Anthem Inc. was hit with three consumer lawsuits in federal court in Indiana, and others in other states, after it disclosed Feb. 5 that hackers obtained sensitive data on about 80 million of current and former customers. The first Hoosier to sue was Noblesville resident Karen Meadows, a current Anthem policyholder, who said she would not have purchased Anthem insurance had she known the company was not adequately protecting her information. Anthem, the second-biggest U.S. health insurer by market value, said its computer system had been targeted in a sophisticated attack, according to Bloomberg News. The FBI is probing the breach, which people familiar with the matter say includes evidence pointing to Chinese state-sponsored hackers. The Anthem attack is on a similar scale to hacks of customer data from Target Corp. in 2013 and Home Depot Inc. last year in terms of the number of people affected. The stolen information includes street and email addresses and employee data including income, Anthem said in an email. Target has spent $248 million responding to lawsuits following its breach.

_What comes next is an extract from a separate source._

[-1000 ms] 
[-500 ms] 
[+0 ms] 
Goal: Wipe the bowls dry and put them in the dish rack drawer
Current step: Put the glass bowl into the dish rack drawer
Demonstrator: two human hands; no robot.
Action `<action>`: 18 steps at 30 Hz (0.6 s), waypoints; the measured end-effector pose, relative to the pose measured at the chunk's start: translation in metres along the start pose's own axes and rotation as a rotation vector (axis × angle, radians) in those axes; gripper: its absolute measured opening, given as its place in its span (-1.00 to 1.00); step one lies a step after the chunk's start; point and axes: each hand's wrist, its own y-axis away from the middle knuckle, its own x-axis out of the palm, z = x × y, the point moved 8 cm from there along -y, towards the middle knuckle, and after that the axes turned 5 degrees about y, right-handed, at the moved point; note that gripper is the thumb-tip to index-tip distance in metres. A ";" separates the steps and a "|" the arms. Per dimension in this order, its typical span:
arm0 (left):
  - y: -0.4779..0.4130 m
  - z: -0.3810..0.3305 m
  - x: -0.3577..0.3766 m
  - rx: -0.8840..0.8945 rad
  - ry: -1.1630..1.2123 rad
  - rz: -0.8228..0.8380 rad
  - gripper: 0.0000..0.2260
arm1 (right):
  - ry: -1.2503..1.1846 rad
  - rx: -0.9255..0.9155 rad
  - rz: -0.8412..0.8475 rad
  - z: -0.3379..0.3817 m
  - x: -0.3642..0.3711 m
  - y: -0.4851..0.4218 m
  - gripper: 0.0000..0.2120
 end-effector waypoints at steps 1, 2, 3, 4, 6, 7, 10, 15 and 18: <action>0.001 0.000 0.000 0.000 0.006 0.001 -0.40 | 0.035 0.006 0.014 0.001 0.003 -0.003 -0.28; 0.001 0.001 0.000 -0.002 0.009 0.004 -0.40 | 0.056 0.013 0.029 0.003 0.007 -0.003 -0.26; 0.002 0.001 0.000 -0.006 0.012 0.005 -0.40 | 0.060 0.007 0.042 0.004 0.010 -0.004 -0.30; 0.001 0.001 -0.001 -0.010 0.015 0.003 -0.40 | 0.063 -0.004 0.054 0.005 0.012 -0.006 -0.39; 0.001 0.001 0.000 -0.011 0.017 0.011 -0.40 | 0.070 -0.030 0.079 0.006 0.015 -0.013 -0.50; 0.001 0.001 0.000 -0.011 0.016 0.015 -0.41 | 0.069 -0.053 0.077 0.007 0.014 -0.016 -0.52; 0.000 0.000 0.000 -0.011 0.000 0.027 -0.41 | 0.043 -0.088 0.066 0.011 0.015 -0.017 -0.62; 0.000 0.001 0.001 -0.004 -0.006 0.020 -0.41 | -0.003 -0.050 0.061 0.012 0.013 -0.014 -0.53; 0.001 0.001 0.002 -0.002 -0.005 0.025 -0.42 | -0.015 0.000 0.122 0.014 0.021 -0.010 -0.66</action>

A Cuban immigrant was sentenced Feb. 5 to more than six years in prison for his role in the 2010 theft of more than $50 million in Eli Lilly and Co. drugs from a Connecticut warehouse, according to the Associated Press. Yosmany "El Gato" Nunez, the first of five defendants to be sentenced in the case, also faces a deportation order. The robbers traveled from Florida and broke into the Lilly warehouse by cutting a hole in the roof, disabling the alarm system and using warehouse forklifts to load pallets of pharmaceuticals into a truck to bring them back to Miami, according to prosecutors. The drugs—including Zyprexa, Cymbalta and Prozac—had a wholesale value between $50 million and $100 million. Four other defendants have pleaded guilty in the heist.